**Exercise directions**
For each line below, return an exact copy.

**Given information**
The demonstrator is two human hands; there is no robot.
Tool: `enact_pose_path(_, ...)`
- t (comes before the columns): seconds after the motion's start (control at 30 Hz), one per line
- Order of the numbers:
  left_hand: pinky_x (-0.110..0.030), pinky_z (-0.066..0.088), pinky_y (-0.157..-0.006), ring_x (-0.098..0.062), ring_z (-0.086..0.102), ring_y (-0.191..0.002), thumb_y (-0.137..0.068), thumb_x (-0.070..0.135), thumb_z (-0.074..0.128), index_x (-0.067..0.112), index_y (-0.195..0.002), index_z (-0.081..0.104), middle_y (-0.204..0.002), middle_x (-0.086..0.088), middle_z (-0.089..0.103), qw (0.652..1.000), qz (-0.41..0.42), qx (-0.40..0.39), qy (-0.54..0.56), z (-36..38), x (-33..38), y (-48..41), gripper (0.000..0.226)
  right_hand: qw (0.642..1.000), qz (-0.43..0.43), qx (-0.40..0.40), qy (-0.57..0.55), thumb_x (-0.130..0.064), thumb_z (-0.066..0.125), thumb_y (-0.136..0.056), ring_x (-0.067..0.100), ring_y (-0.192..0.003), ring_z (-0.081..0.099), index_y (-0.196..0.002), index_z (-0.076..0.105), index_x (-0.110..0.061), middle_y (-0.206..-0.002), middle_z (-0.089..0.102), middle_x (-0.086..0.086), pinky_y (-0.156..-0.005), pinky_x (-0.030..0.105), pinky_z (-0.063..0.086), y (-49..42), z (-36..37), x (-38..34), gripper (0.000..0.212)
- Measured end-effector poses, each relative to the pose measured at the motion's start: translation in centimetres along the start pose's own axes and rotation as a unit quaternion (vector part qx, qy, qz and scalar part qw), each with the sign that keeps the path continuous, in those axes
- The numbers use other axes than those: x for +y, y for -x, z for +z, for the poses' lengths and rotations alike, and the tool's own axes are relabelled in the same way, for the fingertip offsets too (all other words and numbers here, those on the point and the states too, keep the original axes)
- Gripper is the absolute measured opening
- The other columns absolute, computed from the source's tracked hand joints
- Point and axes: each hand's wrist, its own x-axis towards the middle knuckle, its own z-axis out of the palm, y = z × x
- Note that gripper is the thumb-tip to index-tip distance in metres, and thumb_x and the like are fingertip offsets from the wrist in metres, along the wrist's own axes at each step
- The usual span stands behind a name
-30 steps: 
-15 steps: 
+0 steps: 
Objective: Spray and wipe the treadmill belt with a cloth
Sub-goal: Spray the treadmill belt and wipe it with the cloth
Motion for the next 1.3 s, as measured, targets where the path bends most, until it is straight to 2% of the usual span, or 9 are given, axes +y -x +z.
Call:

**Exercise answer**
The demonstrator is two human hands; there is no robot.
Tool: `enact_pose_path(_, ...)`
- t (comes before the columns): seconds after the motion's start (control at 30 Hz), one per line
- Order of the numbers:
  left_hand: pinky_x (-0.110..0.030), pinky_z (-0.066..0.088), pinky_y (-0.157..-0.006), ring_x (-0.098..0.062), ring_z (-0.086..0.102), ring_y (-0.191..0.002), thumb_y (-0.137..0.068), thumb_x (-0.070..0.135), thumb_z (-0.074..0.128), index_x (-0.067..0.112), index_y (-0.195..0.002), index_z (-0.081..0.104), middle_y (-0.204..0.002), middle_x (-0.086..0.088), middle_z (-0.089..0.103), qw (0.652..1.000), qz (-0.41..0.42), qx (-0.40..0.39), qy (-0.54..0.56), z (-36..38), x (-33..38), y (-48..41), gripper (0.000..0.226)
  right_hand: qw (0.642..1.000), qz (-0.43..0.43), qx (-0.40..0.40), qy (-0.57..0.55), thumb_x (-0.130..0.064), thumb_z (-0.066..0.125), thumb_y (-0.136..0.056), ring_x (-0.067..0.100), ring_y (-0.192..0.003), ring_z (-0.081..0.099), index_y (-0.196..0.002), index_z (-0.076..0.105), index_x (-0.110..0.061), middle_y (-0.206..-0.002), middle_z (-0.089..0.102), middle_x (-0.086..0.086), pinky_y (-0.156..-0.005), pinky_x (-0.030..0.105), pinky_z (-0.063..0.086), y (-49..42), z (-36..37), x (-38..34), gripper (0.000..0.212)
- Measured end-effector poses, each relative to the pose measured at the motion's start: translation in centimetres along the start pose's own axes and rotation as a unit quaternion (vector part qx, qy, qz and scalar part qw), each with the sign that keeps the path continuous, in those axes
- The numbers use other axes than those: x for +y, y for -x, z for +z, for the poses' lengths and rotations alike, and the tool's own axes are relabelled in the same way, for the fingertip offsets too (all other words and numbers here, those on the point and the states too, keep the original axes)
- Gripper is the absolute measured opening
- The other columns absolute, computed from the source's tracked hand joints
- Point and axes: each hand's wrist, its own x-axis towards the middle knuckle, its own z-axis out of the palm, y = z × x
- Note that gripper is the thumb-tip to index-tip distance in metres, and thumb_x and the like are fingertip offsets from the wrist in metres, along the wrist's own axes at each step
- The usual span stands behind a name
-30 steps: 
-15 steps: 
+0 steps: 
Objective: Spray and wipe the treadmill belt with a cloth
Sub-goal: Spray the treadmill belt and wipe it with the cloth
Motion for the next 1.3 s, as measured, targets where the path bends most, until it is straight to 2% of the usual span, or 9 are given, axes +y -x +z.
Call:

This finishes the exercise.